§ Assigned task:
Search the listing for the word "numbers". Copy every line where it is found.
Supplied material Block Start
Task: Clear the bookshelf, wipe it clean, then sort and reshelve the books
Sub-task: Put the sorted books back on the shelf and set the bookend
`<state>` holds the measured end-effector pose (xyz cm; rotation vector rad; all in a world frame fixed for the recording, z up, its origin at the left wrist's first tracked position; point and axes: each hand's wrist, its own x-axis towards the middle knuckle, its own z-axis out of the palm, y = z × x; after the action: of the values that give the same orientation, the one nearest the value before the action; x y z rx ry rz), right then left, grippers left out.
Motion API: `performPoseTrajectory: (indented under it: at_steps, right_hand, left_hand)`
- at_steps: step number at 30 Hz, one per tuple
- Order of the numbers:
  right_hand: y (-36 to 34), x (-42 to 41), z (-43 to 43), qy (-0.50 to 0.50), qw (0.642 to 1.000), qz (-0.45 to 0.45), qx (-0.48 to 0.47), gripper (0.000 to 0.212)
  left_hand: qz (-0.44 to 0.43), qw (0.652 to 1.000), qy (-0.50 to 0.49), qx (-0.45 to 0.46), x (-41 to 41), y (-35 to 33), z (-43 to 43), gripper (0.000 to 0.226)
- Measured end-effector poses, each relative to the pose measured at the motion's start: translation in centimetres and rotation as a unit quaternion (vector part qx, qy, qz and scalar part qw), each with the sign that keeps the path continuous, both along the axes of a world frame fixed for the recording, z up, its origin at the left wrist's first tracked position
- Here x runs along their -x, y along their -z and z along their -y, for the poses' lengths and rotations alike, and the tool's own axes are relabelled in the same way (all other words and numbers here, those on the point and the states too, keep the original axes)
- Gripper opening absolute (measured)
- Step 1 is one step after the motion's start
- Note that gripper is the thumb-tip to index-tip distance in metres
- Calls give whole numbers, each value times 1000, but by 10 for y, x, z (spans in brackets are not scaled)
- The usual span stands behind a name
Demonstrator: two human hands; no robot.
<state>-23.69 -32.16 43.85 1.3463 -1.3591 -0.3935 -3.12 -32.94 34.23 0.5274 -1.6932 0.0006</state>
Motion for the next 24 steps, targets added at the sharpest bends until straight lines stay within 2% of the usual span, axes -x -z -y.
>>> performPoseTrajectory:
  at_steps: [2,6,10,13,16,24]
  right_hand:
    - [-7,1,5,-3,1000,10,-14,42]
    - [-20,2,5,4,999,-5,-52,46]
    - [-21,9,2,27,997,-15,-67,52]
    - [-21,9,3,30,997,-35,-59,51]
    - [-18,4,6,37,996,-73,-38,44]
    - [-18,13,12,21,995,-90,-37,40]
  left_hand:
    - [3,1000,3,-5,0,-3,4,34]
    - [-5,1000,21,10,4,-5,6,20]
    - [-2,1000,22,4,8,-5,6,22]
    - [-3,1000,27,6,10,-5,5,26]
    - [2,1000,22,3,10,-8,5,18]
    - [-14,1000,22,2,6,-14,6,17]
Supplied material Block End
§ Response:
- Order of the numbers:
- Here x runs along their -x, y along their -z and z along their -y, for the poses' lengths and rotations alike, and the tool's own axes are relabelled in the same way (all other words and numbers here, those on the point and the states too, keep the original axes)
- Calls give whole numbers, each value times 1000, but by 10 for y, x, z (spans in brackets are not scaled)

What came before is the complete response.